Classification of the representative regional clusters shown in different colors according to the PM10 concentration variations in the capital and surrounding regions of the Republic of Korea. Regions within clusters 1, 2, 3, and 4 are shown in red, blue, green, and purple areas, respectively. Yellow dots in clusters 2 (blue), 3 (green), and 4 (purple) represent Seoul, Boryeong, and Yangpyeong weather stations, respectively

The variation in the normalized PM10 concentration within each cluster was examined in this study (Fig. 3). The data from November to March in boreal winter were connected and analyzed to represent three winters in a single time series. Since time series data were normalized for the entire analysis period based on the observation sites, most values were within the range of 0 ± 1. The variations in the PM10 concentrations in the four clusters were generally similar (Fig. 3e) because the study area (the Seoul metropolitan and Chungcheong area) is smaller than the synoptic scale (~ 1000 km) (Fig. 2).
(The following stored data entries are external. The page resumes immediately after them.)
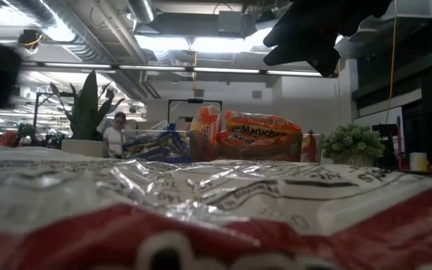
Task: Sort Maruchan noodles
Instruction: Put the red noodle pack into the right transparent bin
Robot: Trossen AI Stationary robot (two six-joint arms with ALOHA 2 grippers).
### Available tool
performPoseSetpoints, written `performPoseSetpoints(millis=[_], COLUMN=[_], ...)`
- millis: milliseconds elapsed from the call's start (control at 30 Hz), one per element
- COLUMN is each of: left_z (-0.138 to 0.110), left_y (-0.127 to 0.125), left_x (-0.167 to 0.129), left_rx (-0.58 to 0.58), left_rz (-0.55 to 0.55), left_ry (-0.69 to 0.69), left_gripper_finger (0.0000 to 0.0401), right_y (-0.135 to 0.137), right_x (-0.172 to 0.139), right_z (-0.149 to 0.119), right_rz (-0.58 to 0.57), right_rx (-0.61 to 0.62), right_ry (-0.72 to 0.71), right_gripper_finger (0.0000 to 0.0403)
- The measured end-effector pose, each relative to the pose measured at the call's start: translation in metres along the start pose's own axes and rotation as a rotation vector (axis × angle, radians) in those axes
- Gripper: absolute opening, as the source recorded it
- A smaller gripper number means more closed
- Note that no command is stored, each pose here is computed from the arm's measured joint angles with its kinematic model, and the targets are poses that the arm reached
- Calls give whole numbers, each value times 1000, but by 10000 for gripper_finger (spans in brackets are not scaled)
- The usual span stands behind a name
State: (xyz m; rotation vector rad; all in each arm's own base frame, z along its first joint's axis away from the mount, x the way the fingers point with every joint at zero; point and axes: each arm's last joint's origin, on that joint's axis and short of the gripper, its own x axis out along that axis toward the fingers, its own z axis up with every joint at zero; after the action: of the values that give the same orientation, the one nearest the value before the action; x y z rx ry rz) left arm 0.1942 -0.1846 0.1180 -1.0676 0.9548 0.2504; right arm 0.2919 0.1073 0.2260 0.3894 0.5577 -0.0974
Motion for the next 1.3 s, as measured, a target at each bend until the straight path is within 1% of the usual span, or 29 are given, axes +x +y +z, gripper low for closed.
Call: performPoseSetpoints(millis=[133, 233, 333, 433, 500, 567, 600, 667, 700, 767, 800, 867, 900, 933, 1000, 1067, 1167, 1300], left_z=[30, 61, 89, 123, 148, 172, 184, 203, 208, 212, 212, 208, 205, 198, 181, 166, 155, 145], left_y=[-4, -2, 0, 5, 8, 5, 1, -12, -18, -30, -33, -42, -46, -46, -41, -41, -49, -40], left_x=[11, 24, 36, 42, 43, 41, 39, 31, 26, 21, 17, 5, -1, -8, -15, -19, -19, 1], left_rx=[34, 44, 52, 51, 49, 77, 98, 142, 163, 187, 193, 211, 228, 238, 257, 265, 292, 297], left_rz=[-34, -39, -71, -68, -42, -43, -67, -156, -197, -267, -280, -280, -261, -199, -30, 65, 69, 162], left_ry=[-104, -206, -239, -373, -445, -447, -442, -413, -390, -343, -324, -300, -292, -278, -268, -311, -364, -369], left_gripper_finger=[168, 168, 168, 168, 168, 168, 168, 168, 168, 168, 168, 168, 168, 168, 168, 168, 167, 164], right_y=[-1, -2, -2, -3, -4, -5, -5, -5, -5, -7, -9, -13, -15, -17, -20, -22, -26, -28], right_x=[0, 0, 0, 0, 0, 0, -1, 0, 0, -1, -1, -2, -2, -3, -4, -5, -4, -3], right_z=[1, 1, 1, 0, 0, 0, 0, 0, 0, -2, -4, -7, -9, -12, -15, -16, -14, -13], right_rz=[-30, -52, -58, -70, -99, -116, -119, -121, -123, -149, -175, -235, -263, -289, -335, -366, -383, -390], right_rx=[20, 20, 22, 58, 71, 85, 92, 112, 120, 147, 160, 201, 223, 240, 279, 313, 348, 361], right_ry=[-21, -36, -39, -36, -47, -53, -55, -58, -56, -43, -36, -32, -25, -12, 0, -14, -29, -33], right_gripper_finger=[120, 120, 120, 120, 120, 120, 120, 120, 120, 120, 120, 120, 120, 120, 120, 120, 120, 120])
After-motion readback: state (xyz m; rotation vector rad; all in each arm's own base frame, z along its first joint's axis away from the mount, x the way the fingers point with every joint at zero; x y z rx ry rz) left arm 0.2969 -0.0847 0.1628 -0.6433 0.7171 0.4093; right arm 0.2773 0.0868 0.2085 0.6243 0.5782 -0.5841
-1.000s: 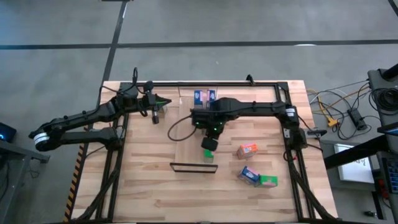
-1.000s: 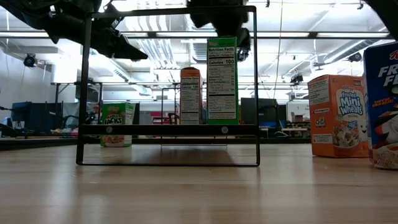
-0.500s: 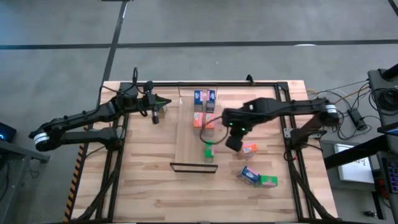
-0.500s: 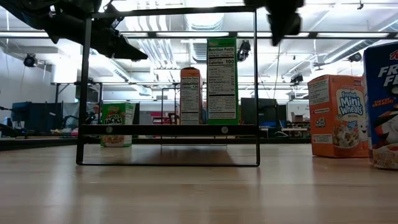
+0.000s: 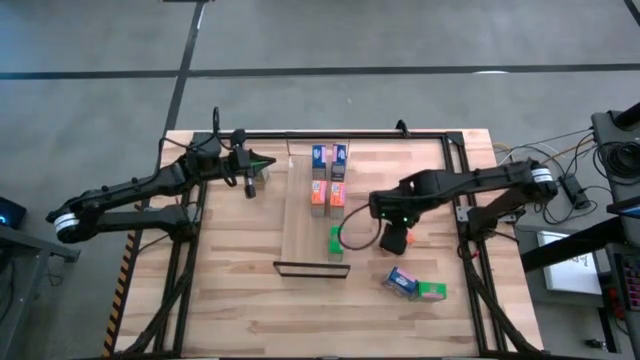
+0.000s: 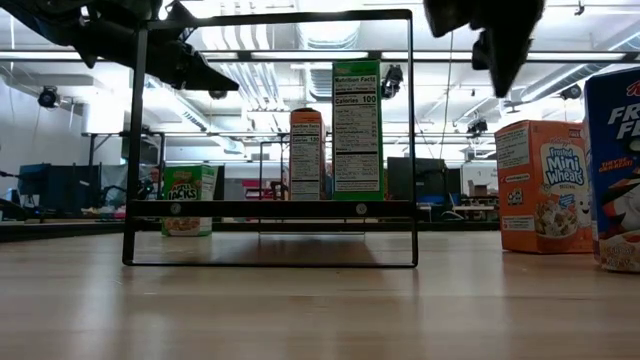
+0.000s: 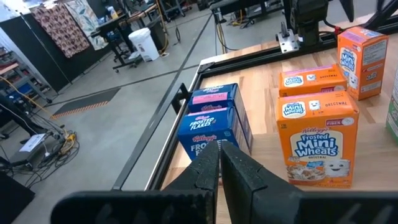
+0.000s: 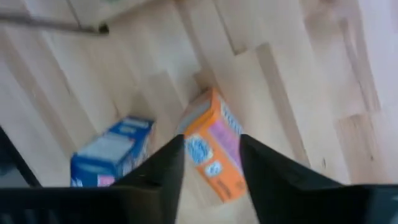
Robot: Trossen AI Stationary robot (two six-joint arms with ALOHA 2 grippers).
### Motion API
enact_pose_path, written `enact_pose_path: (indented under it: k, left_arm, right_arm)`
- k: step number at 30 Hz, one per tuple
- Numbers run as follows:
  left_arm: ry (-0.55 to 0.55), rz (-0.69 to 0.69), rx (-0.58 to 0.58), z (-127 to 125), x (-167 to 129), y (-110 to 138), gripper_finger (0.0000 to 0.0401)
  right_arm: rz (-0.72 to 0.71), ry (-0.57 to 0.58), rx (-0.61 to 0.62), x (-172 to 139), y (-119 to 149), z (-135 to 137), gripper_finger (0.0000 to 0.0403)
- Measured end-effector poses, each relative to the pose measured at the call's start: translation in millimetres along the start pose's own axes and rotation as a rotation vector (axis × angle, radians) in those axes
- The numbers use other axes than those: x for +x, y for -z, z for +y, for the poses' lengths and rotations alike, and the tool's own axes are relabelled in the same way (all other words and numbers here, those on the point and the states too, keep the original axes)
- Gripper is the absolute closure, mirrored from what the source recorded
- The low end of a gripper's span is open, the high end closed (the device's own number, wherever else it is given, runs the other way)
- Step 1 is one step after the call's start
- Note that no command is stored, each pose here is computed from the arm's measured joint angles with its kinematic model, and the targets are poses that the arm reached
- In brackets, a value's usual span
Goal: Stack cereal on shelf
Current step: Put the orange cereal box on the shelf aligned with the other orange cereal boxes
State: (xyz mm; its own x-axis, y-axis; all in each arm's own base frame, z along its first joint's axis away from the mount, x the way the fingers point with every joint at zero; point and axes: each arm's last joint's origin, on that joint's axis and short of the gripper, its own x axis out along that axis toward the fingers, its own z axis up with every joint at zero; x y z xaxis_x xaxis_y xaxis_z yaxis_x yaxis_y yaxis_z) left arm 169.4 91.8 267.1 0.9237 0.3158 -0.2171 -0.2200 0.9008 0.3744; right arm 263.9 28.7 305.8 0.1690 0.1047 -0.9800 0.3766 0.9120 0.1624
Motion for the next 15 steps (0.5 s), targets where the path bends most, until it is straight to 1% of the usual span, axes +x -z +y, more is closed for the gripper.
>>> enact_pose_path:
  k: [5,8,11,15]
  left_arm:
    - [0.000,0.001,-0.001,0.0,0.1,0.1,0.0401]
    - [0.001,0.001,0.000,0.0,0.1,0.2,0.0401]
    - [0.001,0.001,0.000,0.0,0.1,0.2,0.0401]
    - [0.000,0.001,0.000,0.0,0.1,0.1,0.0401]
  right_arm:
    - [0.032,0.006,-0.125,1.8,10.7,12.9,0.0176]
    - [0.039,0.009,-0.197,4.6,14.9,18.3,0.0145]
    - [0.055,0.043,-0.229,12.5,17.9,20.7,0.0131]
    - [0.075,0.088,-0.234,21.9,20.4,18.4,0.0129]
Therefore, it can be expected that the weather and external influences in this area would not be significantly different. However, the PM10 variability showed distinct patterns in specific periods of the time series. Mid-January 2019, early-March 2019, and late-March 2021 were selected as representative high PM10 concentration periods, during which the normalized PM10 concentrations increased, with one or more clusters exceeding a value of 1. However, they exhibited different levels between clusters (yellow shades in Fig. 3e). The characteristics of the regional concentrations during these three periods were further examined in this study.

Fig. 3
figure 3

a, b, c, d Time series of the normalized PM10 concentrations in the four defined clusters in the November–March period of the three cold seasons. Gray and colored lines indicate representative concentrations within each cluster and their 15-day moving averages, respectively. e Four moving average lines are shown in a, b, c, d. The yellow-boxed periods in e correspond to 2 days of the three high PM10 concentration episodes

Among the three representative high PM10 cases, the regional average PM10 concentrations were observed on January 14–15, 2019, March 5–6, 2019, and March 29–30, 2021, when the differences in concentrations between clusters were the greatest (Fig. 4). The first case, in January 2019, was a well-known high PM concentration episode (Oh et al., 2020). The regional PM10 concentrations of cluster 3 in January 2019 were relatively low, while those of cluster 4 were relatively high (Fig. 3e). This finding was in line with the observed spatial distribution of PM10 concentrations, showing a PM10 concentration range of about 100–150 μg m−3 on January 14, 2019, in the western part of the Chungcheongnam-do area, next to the Yellow Sea. However, most eastern areas of Gyeonggi-do exhibited PM10 concentrations over 150 μg m−3 (Fig. 4a). Although the overall air quality was cleaner on January 15, 2019, than the day before, the same aforementioned regional differences were observed (Fig. 4b).

Fig. 4
figure 4

Spatial distributions of the average daily PM10 concentrations (μg m−3) in the three high PM10 concentration episodes

High concentrations of about 200 μg m−3 were observed on March 5, 2019, over most of the study area due to a well-known long-lasting haze episode (Shim et al., 2022). However, areas of cluster 3 showed a lower concentration range of 100–150 μg m−3 compared to those in other areas (Fig. 4c). This spatial distribution was, indeed, similar to that observed on the next day (March 6, 2019). Although the overall high concentration event was slightly attenuated, relatively low concentrations were also found in the western part of Chungcheongnam-do (Fig. 4d). The average daily PM10 concentration was up to 800 μg m−3 in the western coastal area of Chungcheongnam-do on March 29–30, 2021, which is inconsistent with the previous cases (Fig. 4e and f). In contrast, the observed PM10 concentrations were lower than 400 μg m−3 in most parts of Gyeonggi-do and Seoul, which is approximately half of that observed in Chungcheongnam-do (Fig. 4e). This regional distribution pattern was also observed on March 30, 2021, showing local high PM10 concentrations in Chungcheongnam-do (Fig. 4f). Although the study region is a small area, there were some regional differences in the PM10 concentrations differences during the high concentration period.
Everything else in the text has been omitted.